Carney fará um discurso no Parlamento Europeu, em Estrasburgo, na quinta-feira. A expectativa é que apresente sua visão para as relações entre Canadá e União Europeia em um cenário de tensões geopolíticas e de agravamento das relações entre Ottawa e Washington.
Comércio, energia e tecnologia
Canadá e União Europeia discutem o aumento das trocas de bens, serviços e trabalhadores. Entre as áreas citadas estão energia, inteligência artificial, defesa e minerais críticos. Também estão em análise projetos conjuntos de cabos submarinos, centros de dados, infraestrutura de computação em nuvem e redes de satélites.
O governo canadense pretende ainda ampliar as exportações de energia para a Europa. Uma eventual associação, porém, enfrentaria as regras de adesão da União Europeia e um processo longo para modificar os atuais enquadramentos do bloco.
A proposta pode ganhar espaço diante da guerra comercial entre Canadá e Estados Unidos, que tem tarifas elevadas em vigor e não apresenta sinais de desescalada. O chanceler alemão Friedrich Merz apresentou, no início do ano, um modelo de membro associado inicialmente pensado para a Ucrânia, mas que poderia ser aplicado ao Canadá sem exigir adesão plena.
Visita conjunta a Saint-Pierre e Miquelon
Na próxima semana, Carney viajará com o presidente francês, Emmanuel Macron, para Saint-Pierre e Miquelon, território francês situado a cerca de 20 km da costa atlântica canadense.
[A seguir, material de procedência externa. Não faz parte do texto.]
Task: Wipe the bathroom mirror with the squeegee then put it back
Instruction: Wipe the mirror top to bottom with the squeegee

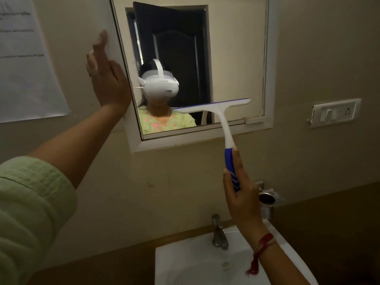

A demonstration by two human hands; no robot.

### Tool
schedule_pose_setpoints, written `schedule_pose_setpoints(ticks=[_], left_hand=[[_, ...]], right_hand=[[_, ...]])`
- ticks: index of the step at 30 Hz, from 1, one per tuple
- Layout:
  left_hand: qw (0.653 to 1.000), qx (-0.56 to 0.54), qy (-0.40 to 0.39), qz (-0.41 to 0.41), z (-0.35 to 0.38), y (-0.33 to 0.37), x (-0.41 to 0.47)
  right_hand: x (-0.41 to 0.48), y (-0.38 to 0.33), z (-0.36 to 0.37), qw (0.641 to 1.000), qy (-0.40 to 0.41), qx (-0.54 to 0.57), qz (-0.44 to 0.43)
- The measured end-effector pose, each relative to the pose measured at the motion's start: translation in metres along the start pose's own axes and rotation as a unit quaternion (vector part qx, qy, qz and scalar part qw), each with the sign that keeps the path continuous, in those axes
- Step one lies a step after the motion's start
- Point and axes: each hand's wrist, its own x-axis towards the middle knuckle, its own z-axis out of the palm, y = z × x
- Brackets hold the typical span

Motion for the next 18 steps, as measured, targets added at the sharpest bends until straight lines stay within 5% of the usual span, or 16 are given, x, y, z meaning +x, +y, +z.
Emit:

Paris afirma que a visita destacará a proximidade entre França e Canadá em um período de tensão com o presidente dos Estados Unidos, Donald Trump.
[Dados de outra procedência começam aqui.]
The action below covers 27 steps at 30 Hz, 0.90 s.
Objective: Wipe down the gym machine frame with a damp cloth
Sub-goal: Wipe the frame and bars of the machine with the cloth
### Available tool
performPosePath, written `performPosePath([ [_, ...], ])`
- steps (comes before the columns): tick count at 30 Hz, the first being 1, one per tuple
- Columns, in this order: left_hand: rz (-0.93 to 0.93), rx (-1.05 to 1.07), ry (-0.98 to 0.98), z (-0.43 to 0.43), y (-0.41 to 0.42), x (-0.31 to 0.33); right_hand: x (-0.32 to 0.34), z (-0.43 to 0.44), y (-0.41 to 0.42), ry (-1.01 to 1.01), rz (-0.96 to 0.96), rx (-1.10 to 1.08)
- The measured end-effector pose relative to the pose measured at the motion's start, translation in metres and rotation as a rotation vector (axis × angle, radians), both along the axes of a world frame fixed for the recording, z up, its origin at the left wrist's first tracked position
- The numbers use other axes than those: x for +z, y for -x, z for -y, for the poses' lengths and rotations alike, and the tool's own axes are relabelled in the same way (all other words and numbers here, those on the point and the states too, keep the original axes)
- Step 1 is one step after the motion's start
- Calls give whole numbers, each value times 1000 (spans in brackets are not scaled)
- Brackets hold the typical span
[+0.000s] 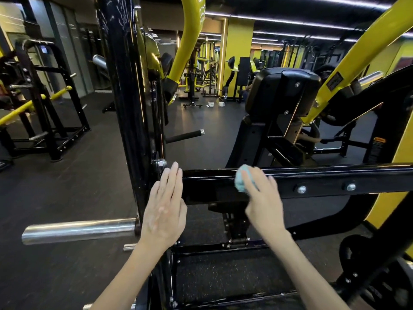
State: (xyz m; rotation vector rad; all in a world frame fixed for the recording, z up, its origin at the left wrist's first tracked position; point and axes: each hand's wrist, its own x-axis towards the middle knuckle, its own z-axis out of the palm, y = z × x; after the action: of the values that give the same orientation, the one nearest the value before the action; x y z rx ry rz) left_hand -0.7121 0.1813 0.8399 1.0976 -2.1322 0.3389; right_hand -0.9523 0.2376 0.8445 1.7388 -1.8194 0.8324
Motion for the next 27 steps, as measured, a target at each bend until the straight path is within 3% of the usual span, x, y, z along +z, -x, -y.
performPosePath([
  [6, 1, -163, -82, -4, 26, 2, 16, -20, 53, -48, 92, -78],
  [8, -42, -234, -114, -7, 34, 6, 32, -25, 51, -66, 218, -27],
  [11, -221, -383, -216, -14, 52, 24, 61, -36, 38, -74, 763, 136],
  [13, -431, -470, -424, -23, 67, 47, 81, -46, 27, -90, 1230, 385],
  [15, -598, -532, -597, -30, 84, 70, 97, -59, 19, -116, 1551, 586],
  [17, -663, -608, -714, -36, 100, 86, 106, -72, 12, -133, 1617, 642],
  [22, -565, -797, -836, -56, 150, 104, 110, -103, 27, -82, 1598, 587],
  [27, -563, -850, -830, -85, 198, 109, 117, -149, 68, -49, 1541, 514],
])
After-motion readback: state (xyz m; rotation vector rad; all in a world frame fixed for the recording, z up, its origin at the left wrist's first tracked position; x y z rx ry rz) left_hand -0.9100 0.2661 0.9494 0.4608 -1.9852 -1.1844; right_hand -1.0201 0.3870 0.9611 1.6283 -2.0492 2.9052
Trump publicou, na segunda-feira, uma imagem de um mapa da América do Norte com a bandeira americana sobre Saint-Pierre e Miquelon, Guadalupe, Martinica, Islândia, Groenlândia, México, Canadá e grande parte da América Central e do Caribe.
O Palácio do Eliseu afirmou que a viagem ressaltará valores compartilhados, como liberdade, democracia, Estado de direito e respeito à soberania dos Estados. Será a primeira visita de um primeiro-ministro canadense ao arquipélago. O último presidente francês a viajar para o território foi François Hollande, em 2014.